Pictures aside, please retype the whole listing word for word.

::::

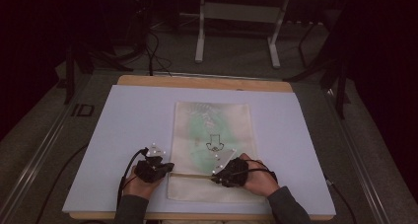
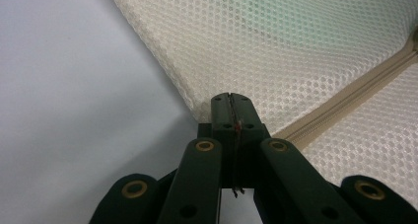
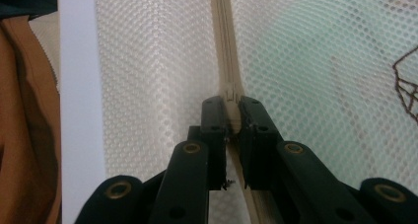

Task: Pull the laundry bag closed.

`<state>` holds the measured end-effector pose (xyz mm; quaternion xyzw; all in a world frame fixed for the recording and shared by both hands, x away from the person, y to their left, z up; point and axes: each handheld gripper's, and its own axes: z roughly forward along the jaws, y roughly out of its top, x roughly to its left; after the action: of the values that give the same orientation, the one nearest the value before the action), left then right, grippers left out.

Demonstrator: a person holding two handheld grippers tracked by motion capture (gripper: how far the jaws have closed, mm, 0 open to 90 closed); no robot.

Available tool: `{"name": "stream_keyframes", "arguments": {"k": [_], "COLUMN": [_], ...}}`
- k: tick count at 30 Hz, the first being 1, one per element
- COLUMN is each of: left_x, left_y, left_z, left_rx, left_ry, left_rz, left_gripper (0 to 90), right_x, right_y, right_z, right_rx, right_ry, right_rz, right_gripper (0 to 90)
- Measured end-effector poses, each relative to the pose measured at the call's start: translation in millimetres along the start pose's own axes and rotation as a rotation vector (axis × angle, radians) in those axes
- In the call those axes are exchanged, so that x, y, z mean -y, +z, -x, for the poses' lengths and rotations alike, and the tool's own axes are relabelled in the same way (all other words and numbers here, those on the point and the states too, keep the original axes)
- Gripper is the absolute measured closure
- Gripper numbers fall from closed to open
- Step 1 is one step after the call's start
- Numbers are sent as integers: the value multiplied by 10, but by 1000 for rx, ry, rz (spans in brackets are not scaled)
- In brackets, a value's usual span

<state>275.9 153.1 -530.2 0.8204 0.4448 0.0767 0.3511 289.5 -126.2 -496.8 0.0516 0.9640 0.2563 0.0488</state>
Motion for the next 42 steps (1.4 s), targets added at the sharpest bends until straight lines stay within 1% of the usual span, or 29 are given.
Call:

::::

## ANSWER FOR THE TASK
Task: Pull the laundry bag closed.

`<state>` holds the measured end-effector pose (xyz mm; quaternion xyzw; all in a world frame fixed for the recording and shared by both hands, x away from the person, y to their left, z up; point and axes: each handheld gripper's, and its own axes: z roughly forward along the jaws, y roughly out of its top, x roughly to its left; after the action: of the values that give the same orientation, the one nearest the value before the action), left then right, grippers left out.

Demonstrator: a person holding two handheld grippers tracked by motion capture (gripper: how far the jaws have closed, mm, 0 open to 90 closed); no robot.

Available tool: `{"name": "stream_keyframes", "arguments": {"k": [_], "COLUMN": [_], ...}}`
- k: tick count at 30 Hz, the first being 1, one per element
- COLUMN is each of: left_x, left_y, left_z, left_rx, left_ry, left_rz, left_gripper (0 to 90), right_x, right_y, right_z, right_rx, right_ry, right_rz, right_gripper (0 to 90)
- Measured end-effector poses, each relative to the pose measured at the call's start: translation in millimetres along the start pose's own axes and rotation as a rotation vector (axis × angle, radians) in those axes
- In the call those axes are exchanged, so that x, y, z mean -y, +z, -x, for the poses' lengths and rotations alike, and the tool's own axes are relabelled in the same way (all other words and numbers here, those on the point and the states too, keep the original axes)
- Gripper is the absolute measured closure
- Gripper numbers fall from closed to open
- Step 1 is one step after the call's start
- Numbers are sent as integers: the value multiplied by 10, but by 1000 for rx, ry, rz (spans in brackets are not scaled)
- In brackets, a value's usual span

<state>275.9 153.1 -530.2 0.8204 0.4448 0.0767 0.3511 289.5 -126.2 -496.8 0.0516 0.9640 0.2563 0.0488</state>
Motion for the next 42 steps (1.4 s), targets added at the sharpest bends until straight lines stay within 1% of the usual span, or 29 are given.
Call:

There is no more to the answer.